Attention-to-SSM Ratio
Four-layer experiments tested these rough ratios:
| SSM ratio | Example | Finding |
|---|---|---|
| 0% | pure attention TaoNet | strong baseline |
| 25% | single SSM middle | useful efficiency/quality compromise |
| 25% late | single SSM late | weak; not recommended |
| 50% | alternating SSM/attention | best quality |
| 100% | pure SSM TaoNet | project target, but still behind attention on token loss |
Current rule:
For the current DPLR GSM block, use two SSM blocks in four layers for best quality; do not place the only SSM block late.
SSM Capacity Scaling
The best early pure SSM point was:
ssm_hidden_dim = 16
ssm_mixer_dim = 128
Later high-scale sweeps moved toward:
ssm_hidden_dim = 16 or 32
ssm_mixer_dim = 256
lanes = 2 split lanes
Current rule:
Increase SSM mixer capacity only while token quality improves enough to justify slower DPLR compute.
Locality Rule
Removing local shift sharply reduced real-token quality.
Current rule:
Pure SSM token models require a cheap local path in addition to long-range state-space mixing.
Lane Rule
Full multi-lane SSM improves quality but costs too much throughput. Split lanes recover speed and memory.
Current rule:
Prefer split/grouped lane diversity over duplicated full-width SSM lanes.
Hardware Rule
Several algebraically exact DPLR rewrites reduced apparent operation count but ran slower on GPU.
Current rule:
For GSM acceleration, benchmark forward, backward, memory, and token quality; do not trust symbolic operation count alone.
Token-to-Parameter Rule
For a 200M-parameter base model:
| Training token budget | Use |
|---|---|
| 300M tokens | candidate filtering |
| 1B tokens | stronger selection and trend check |
| 4B-5B tokens | Chinchilla-style serious base pretraining range |
| beyond 5B tokens | better if compute allows, especially with high-quality data |
Current rule:
Use 300M-1B tokens to select the architecture, then 4B-5B tokens for the serious 200M base model.
Chatbot Readiness Rule
A base pretrained model is not automatically a chatbot.
Current rule:
For chatbot behavior, add SFT, evaluation prompts, safety/instruction data, and possibly distillation or preference optimization after base pretraining.
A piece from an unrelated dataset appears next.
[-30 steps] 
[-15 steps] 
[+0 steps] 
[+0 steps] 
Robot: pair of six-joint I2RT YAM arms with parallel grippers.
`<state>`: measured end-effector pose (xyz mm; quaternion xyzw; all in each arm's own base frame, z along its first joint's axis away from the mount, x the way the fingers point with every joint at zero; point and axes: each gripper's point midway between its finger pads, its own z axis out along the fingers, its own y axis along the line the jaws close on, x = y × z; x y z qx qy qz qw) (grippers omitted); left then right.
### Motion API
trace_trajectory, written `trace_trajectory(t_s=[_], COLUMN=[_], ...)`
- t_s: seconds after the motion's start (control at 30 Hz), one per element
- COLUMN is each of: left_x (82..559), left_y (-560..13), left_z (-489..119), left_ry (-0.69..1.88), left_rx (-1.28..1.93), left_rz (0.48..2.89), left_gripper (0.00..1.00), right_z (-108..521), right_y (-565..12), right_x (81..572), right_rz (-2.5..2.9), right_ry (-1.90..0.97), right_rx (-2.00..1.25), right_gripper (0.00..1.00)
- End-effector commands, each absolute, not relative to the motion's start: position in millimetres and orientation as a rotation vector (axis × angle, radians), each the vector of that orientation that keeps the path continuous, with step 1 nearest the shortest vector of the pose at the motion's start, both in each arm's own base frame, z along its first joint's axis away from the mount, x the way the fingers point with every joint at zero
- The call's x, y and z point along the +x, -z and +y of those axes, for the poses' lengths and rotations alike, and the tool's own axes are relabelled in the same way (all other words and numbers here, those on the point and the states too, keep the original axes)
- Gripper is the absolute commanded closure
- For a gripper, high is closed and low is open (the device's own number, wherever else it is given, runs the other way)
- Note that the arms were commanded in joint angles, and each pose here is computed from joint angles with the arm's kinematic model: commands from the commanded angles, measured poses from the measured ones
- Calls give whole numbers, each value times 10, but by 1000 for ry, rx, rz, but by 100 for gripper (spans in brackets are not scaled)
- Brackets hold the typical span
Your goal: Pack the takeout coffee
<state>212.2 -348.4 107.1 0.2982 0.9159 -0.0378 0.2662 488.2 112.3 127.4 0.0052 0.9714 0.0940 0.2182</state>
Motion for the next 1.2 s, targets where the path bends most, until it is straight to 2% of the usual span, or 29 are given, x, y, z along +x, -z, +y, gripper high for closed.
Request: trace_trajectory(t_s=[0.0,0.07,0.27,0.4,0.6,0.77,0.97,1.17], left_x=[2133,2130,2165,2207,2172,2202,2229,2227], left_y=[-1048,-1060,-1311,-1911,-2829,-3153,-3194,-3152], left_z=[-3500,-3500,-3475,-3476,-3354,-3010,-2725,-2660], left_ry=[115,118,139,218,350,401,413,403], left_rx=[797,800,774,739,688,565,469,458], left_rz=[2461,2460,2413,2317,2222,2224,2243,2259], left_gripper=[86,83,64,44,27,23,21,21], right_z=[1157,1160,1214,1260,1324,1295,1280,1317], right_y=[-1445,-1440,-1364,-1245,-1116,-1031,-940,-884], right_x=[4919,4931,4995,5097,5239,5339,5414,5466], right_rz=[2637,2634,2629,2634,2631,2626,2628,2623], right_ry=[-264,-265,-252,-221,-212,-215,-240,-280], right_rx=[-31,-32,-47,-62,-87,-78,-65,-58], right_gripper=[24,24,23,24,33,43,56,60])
Best Current Scaling Hypothesis
The next serious hypothesis to test is:
At 200M parameters, pure GSM may improve with more training tokens, but the hybrid GSM-attention model is the most likely near-term showcase winner.
This preserves the project direction:
- pure GSM remains the primary research target,
- hybrid GSM-attention remains the practical quality fallback,
- attention TaoNet remains the untouched baseline.